Slate has a review of Whit Stillman's third installment of his "yuppie" chronicles, The Last Days of Disco:
Despite his reputation as a chronicler of WASP decline, and regardless of his engagement with issues of class and capital and labor, Stillman's real subject is society—small s and small scale: the dynamics of partygoing groups, the obligations of friendship, the "ferocious pairing off" (to use Charlotte's expression) that is the aim of courtship. These are universal. It's the style and tone that are eccentrically and unrepentantly uhb. It's one of the highest compliments you can pay a filmmaker to say that the characters he laughs with and at would be among the keenest admirers of his sensibility.

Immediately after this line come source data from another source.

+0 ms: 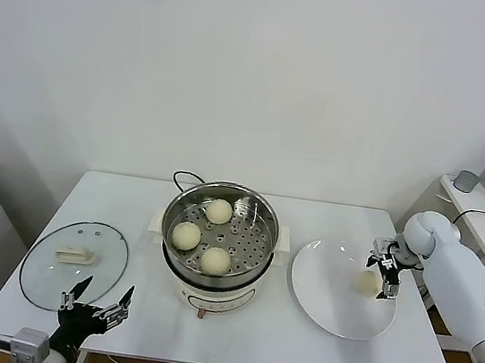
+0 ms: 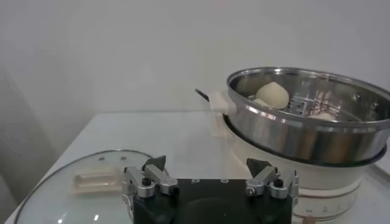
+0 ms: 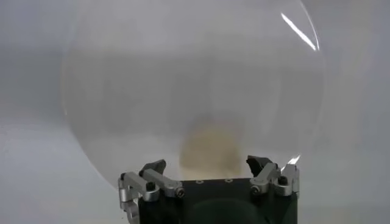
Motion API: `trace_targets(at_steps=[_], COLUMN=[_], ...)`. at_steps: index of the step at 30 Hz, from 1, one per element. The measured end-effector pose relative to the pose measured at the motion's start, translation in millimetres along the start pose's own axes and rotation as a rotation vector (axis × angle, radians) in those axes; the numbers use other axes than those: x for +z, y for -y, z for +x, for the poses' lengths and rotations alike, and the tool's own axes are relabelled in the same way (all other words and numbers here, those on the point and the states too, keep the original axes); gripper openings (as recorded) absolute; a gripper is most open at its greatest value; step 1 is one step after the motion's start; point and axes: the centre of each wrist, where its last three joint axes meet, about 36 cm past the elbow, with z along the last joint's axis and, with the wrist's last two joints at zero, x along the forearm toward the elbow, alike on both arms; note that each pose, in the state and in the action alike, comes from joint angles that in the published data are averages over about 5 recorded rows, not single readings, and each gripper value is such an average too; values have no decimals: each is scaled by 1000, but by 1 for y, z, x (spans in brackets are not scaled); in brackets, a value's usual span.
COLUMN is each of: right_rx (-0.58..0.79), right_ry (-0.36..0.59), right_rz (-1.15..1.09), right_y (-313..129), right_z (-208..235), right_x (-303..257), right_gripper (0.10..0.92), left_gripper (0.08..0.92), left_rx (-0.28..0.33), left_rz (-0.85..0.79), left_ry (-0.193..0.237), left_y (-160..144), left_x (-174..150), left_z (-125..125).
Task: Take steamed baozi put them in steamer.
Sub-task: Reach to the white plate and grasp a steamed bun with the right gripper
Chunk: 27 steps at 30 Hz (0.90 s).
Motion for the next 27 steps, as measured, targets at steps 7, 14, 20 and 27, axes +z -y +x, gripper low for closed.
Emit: trace_targets(at_steps=[7,14,20,27], right_rx=[-9,-9,-13,-14], right_ry=[-5,-15,-14,-9], right_rz=[-14,-29,-38,-41], right_y=[0,0,0,1], right_z=[-10,-15,-19,-20], right_x=[-2,1,1,0], right_gripper=[823,823,823,747], left_gripper=[823,823,823,823], left_rx=[-2,0,2,2], left_rz=[0,2,4,4], left_ry=[0,-2,-4,-4], left_y=[-1,0,0,0], left_x=[0,1,2,2], left_z=[0,-1,-2,-2])
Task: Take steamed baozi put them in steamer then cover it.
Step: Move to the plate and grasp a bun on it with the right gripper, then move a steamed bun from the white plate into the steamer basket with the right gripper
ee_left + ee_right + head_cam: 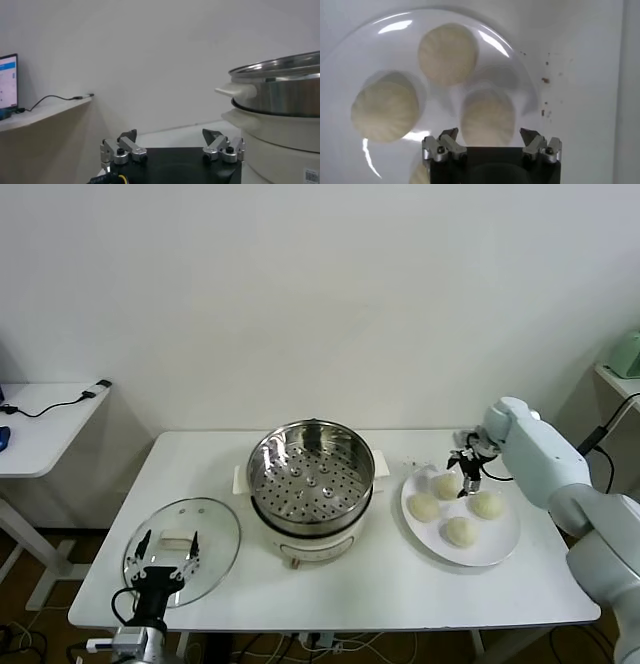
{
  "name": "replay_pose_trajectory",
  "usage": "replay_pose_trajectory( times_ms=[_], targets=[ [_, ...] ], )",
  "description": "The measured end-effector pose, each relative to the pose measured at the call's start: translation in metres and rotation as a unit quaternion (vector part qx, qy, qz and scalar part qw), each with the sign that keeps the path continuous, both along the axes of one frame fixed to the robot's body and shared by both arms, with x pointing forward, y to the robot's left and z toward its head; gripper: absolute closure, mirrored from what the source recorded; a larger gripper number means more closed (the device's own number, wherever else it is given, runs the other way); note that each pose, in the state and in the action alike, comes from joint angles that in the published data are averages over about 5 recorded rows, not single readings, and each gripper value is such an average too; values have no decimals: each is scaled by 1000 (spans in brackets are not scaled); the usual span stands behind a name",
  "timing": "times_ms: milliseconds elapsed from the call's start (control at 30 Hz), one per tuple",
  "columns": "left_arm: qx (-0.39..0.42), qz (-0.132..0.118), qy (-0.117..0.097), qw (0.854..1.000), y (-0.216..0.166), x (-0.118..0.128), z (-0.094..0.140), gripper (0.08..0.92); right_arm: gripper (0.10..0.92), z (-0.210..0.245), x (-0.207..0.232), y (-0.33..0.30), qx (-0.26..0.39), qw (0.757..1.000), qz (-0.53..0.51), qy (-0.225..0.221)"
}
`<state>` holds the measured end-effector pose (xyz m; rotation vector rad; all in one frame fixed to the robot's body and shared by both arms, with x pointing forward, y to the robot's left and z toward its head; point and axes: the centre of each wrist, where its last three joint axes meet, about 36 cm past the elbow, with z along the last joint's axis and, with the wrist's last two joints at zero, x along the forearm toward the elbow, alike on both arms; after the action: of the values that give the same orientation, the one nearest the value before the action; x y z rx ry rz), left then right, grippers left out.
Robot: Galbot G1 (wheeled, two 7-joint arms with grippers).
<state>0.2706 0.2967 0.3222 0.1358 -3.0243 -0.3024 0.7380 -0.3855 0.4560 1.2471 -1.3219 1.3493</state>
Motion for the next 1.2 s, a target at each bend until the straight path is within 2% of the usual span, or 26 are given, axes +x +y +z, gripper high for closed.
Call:
replay_pose_trajectory(
  times_ms=[133, 367, 767, 967, 1200],
  targets=[
    [1, 0, 0, 1000, 1, 0, 0, 177, 213, -1, 2, 3, -7, 1000, 0, 0],
    [3, 0, 0, 1000, 2, 0, 0, 177, 322, -3, 4, 5, -13, 1000, -1, 2],
    [5, 1, 2, 1000, 3, -3, 0, 177, 361, 6, 6, 4, -9, 1000, 7, 1],
    [5, 2, 2, 1000, 3, -4, 1, 177, 367, 37, 11, 2, -8, 999, 30, -15],
    [6, 3, 2, 1000, 4, -6, 3, 177, 367, 110, 24, 29, -20, 992, 110, -57]
  ],
)
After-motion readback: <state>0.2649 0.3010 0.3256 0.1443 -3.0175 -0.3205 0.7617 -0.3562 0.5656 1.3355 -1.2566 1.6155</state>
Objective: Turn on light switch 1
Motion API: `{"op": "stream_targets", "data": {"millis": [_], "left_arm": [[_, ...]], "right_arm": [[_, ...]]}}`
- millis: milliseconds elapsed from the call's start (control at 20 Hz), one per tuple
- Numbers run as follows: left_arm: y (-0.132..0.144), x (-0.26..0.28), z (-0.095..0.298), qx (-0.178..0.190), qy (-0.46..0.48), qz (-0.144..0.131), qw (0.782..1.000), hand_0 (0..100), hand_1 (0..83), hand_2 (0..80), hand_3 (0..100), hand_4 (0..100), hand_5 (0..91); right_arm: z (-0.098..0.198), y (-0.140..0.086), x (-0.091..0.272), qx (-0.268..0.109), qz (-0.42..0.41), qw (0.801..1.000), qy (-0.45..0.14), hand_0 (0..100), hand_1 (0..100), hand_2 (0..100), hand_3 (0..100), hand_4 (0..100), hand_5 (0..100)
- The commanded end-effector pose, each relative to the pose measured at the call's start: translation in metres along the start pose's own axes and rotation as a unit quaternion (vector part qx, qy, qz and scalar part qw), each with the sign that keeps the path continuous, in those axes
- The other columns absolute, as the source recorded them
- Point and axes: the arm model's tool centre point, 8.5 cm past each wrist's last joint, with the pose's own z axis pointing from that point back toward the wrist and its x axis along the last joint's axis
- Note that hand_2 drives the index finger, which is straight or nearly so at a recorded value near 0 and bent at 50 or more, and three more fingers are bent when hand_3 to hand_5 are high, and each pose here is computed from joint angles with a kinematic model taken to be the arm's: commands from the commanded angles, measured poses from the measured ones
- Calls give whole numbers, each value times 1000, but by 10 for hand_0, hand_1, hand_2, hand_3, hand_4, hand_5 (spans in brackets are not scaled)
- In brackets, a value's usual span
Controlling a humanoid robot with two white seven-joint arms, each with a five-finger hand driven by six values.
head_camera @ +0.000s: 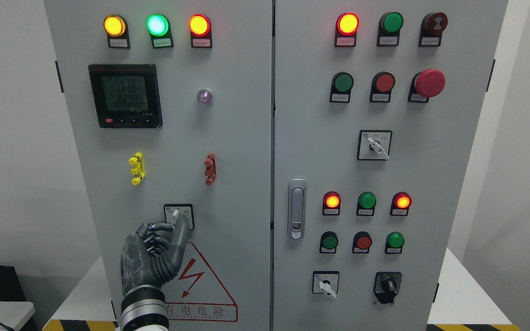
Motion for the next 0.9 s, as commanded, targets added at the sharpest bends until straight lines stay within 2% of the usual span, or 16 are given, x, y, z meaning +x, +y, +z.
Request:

This weeks also saw the release of thirtysomething created by Edward Zwick and Marshall Herskovitz (who go on to make the equally exquisite teen drama My So-Called Life) and I agree with the author's conclusion, also over at Slate, since I wasn't even twentysomehting when it aired:
You know who loves to wallow in endless introspection and dwell on the teensy stumbling blocks of life? Adolescents. Which is, I now realize, why I adored the show when I watched it as a teenager. In retrospect, it makes perfect sense that Zwick and Herskovitz followed upthirtysomething with My So-Called Life. Here was another TV show about self-indulgent whiners, this time set in their natural habitat: high school.